On October 1st, the MTA launched a Select Bus Service (SBS) for the B82 route, which provides limited service along Pennsylvania Avenue to Bensonhurst and other parts of East New York.
The SBS system decreases travel congestion because riders can simply board the bus at either of the two entrances. By allowing riders to hop on the bus, it reduces the amount of time spent waiting for a passenger to rifle through their bag and pay their fare. Instead, the fare is paid at a small machine located at the limited bus stops. In a survey conducted by the the Department of Transportation (DOT), researchers found that buses were delayed by traffic, double parking, and long lines to board the buses. “SBS is New York City’s brand name for Bus Rapid Transit: an improved bus service that offers fast, frequent, and reliable service on high-ridership bus routes,” according to a power point presentation by the DOT.
These machines, which resemble Metrocard machines, require that you press start, insert your Metro-card, and then a receipt is given. You MUST keep this receipt as proof you have paid your fare. If not, you will be considered evading the fare and could be issued a civil summons by a transit officer. A DOT spokesperson told the Spring Creek Sun that “Customer Ambassadors will be at most SBS stops through the first week to assist riders. MTA and DOT provide brochures that show passengers how to use the machines.”
There is a serious risk of receiving a traffic ticket for riders who try to pay their fare once they leave the bus or students who’ve forgotten their school Metrocard if they do not have this receipt. Just a few days after the new SBS was launch-ed, there were transit officers in Spring Creek Towers (SCT) ready to search the buses and examine passengers’ receipts. There is a temptation to just hop on the bus because you are in a rush, and as commuters we know that the bus service in the SCT community is not the most reliable.
The B82 has an infamous record of both skipping stops and running a fleet of “Not in Service Buses,” during off peak hours, making you wait 45 minutes to an hour for the next bus.
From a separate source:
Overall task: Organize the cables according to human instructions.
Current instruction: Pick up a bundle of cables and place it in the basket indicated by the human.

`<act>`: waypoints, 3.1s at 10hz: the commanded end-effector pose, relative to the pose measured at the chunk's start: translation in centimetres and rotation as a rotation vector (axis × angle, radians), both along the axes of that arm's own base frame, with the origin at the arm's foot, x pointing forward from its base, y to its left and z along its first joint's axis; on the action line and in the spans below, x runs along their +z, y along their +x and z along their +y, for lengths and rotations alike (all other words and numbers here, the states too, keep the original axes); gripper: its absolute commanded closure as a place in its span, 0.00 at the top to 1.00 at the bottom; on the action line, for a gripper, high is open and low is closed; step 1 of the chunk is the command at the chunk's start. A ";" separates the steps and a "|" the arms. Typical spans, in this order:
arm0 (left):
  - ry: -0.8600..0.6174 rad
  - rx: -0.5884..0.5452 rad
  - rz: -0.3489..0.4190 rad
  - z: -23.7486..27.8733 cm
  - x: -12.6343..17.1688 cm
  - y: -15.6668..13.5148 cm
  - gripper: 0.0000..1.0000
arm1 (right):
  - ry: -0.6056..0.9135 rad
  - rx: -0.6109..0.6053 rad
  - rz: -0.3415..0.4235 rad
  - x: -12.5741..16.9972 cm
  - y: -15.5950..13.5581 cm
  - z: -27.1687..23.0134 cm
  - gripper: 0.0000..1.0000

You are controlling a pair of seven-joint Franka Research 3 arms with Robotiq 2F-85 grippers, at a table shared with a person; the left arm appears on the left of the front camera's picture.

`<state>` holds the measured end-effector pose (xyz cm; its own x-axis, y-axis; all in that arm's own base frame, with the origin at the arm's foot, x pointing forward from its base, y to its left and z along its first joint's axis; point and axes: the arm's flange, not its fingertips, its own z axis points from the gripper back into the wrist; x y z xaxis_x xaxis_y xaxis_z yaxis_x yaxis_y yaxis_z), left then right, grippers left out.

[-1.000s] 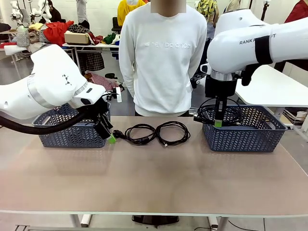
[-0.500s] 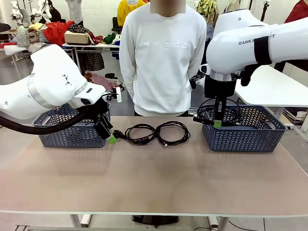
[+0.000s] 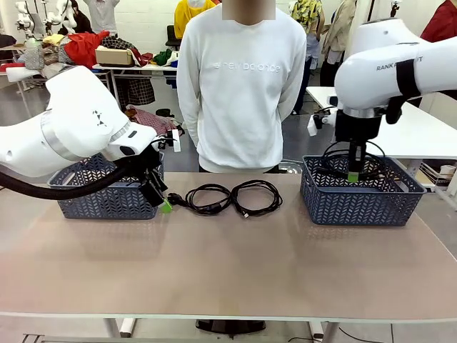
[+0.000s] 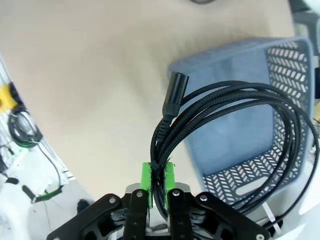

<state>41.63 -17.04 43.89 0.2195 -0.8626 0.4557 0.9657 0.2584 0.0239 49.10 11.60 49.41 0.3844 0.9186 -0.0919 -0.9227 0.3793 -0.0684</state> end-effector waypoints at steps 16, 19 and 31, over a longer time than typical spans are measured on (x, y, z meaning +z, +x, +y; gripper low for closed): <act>-0.001 0.004 -0.003 0.2 0.1 0.0 1.00 | 0.053 0.075 0.005 -3.5 9.4 -6.7 0.31; -0.001 0.004 -0.003 0.2 0.1 0.0 1.00 | 0.081 0.065 -0.026 -3.1 9.5 -6.4 0.65; -0.001 0.004 -0.003 0.2 0.1 0.0 1.00 | 0.057 0.068 0.000 -3.2 8.9 -6.1 1.00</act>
<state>41.64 -17.04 43.90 0.2194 -0.8626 0.4559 0.9657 0.2584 0.0242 57.99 5.60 46.12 0.3233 0.9454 -0.0404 -0.9457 0.3213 -0.0485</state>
There are a great deal of frustrations to be felt towards the MTA; however, the transit police will not take these as excuses for evading your fare.
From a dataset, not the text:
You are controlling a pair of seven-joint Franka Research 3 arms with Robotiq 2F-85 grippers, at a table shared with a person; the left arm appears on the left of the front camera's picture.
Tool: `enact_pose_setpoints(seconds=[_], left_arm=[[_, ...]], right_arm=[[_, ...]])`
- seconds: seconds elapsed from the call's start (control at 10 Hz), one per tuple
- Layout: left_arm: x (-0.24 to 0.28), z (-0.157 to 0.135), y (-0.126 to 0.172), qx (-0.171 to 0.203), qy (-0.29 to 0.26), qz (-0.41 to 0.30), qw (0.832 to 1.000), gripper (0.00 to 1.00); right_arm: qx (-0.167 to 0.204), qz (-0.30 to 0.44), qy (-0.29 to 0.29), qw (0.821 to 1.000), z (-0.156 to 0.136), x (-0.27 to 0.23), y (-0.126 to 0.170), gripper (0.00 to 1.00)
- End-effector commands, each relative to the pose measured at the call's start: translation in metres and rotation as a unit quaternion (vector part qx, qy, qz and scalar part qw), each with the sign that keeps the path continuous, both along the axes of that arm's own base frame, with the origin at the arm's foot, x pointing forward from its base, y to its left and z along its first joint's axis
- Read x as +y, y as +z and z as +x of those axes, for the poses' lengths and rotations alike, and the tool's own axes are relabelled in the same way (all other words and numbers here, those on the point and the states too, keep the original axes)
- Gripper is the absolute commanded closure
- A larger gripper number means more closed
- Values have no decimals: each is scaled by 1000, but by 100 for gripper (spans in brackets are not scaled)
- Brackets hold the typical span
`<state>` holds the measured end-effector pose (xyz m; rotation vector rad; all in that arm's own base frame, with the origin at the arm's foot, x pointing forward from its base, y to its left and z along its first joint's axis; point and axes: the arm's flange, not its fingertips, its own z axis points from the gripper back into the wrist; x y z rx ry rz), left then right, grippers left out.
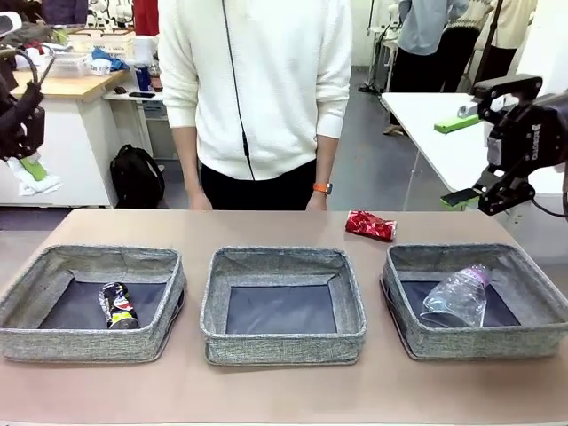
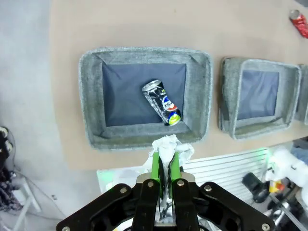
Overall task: Sort the waste into the appropriate baskets.
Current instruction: Pick up the waste item pointed out by the person.
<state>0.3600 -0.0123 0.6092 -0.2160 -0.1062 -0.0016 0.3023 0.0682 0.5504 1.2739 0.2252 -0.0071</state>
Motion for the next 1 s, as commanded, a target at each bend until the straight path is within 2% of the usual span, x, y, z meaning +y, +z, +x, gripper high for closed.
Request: enact_pose_setpoints(seconds=[0.0, 0.1, 0.3, 0.4, 0.5, 0.6, 0.7, 0.8, 0.9], left_arm=[[9, 3, -12, -33, -12, 2, 999, 100], [0, 0, 0, 0, 0, 0, 1000, 100], [0, 0, 0, 0, 0, 0, 1000, 100], [0, -7, -2, -10, -3, 1, 1000, 93], [-54, -11, 9, -17, 113, -25, 993, 93], [-110, -19, 28, 24, 147, 3, 989, 93], [-162, -29, 45, 24, 139, 35, 989, 93], [-205, -41, 60, 48, 90, 48, 994, 93], [-245, -46, 78, 49, 93, 68, 992, 93]], right_arm=[[8, 8, -2, 1000, -1, 2, 4, 0], [8, 8, -2, 1000, -1, 2, 4, 0], [8, 8, -2, 1000, -1, 2, 4, 0], [8, 8, -2, 1000, -1, 2, 4, 0], [8, 8, -2, 1000, -1, 2, 4, 0], [8, 8, -2, 1000, -1, 2, 4, 0], [8, 8, -2, 1000, -1, 2, 4, 0], [8, 8, -2, 1000, -1, 2, 4, 0], [8, 8, -2, 1000, -1, 2, 4, 0]])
As a commuter community, this implementation can be considered good news for residents who are now able to get to their destinations faster. This new service line runs only on the weekdays and comes in tow with the DOT’s road improve-ments that were constructed over the summer, designating a bus lane with red pavement on both sides of Pennsylvania Avenue.
The B82 service changes are a part of Governor Cuomo’s Vision Zero initiative, which is a multi-agency effort to reduce traffic fatali-ties and improve overall transit safety. “As part of the 2009 NYC DOT Phase II Bus Rapid Transit Corridor Study, improving crosstown bus service in Southern Brooklyn was identified as one of the most pressing bus service needs in New York City. The B82 currently serves 28,000+ riders per day and connects transit riders to 6 north-south subway lines and 21 bus routes. The B82 also connects riders to neighborhoods and jobs stretching from Coney Island to Canarsie and East New York. Select Bus Service improvements along this route will provide for better transit connections across Southern Brooklyn,” according to a press release by the DOT.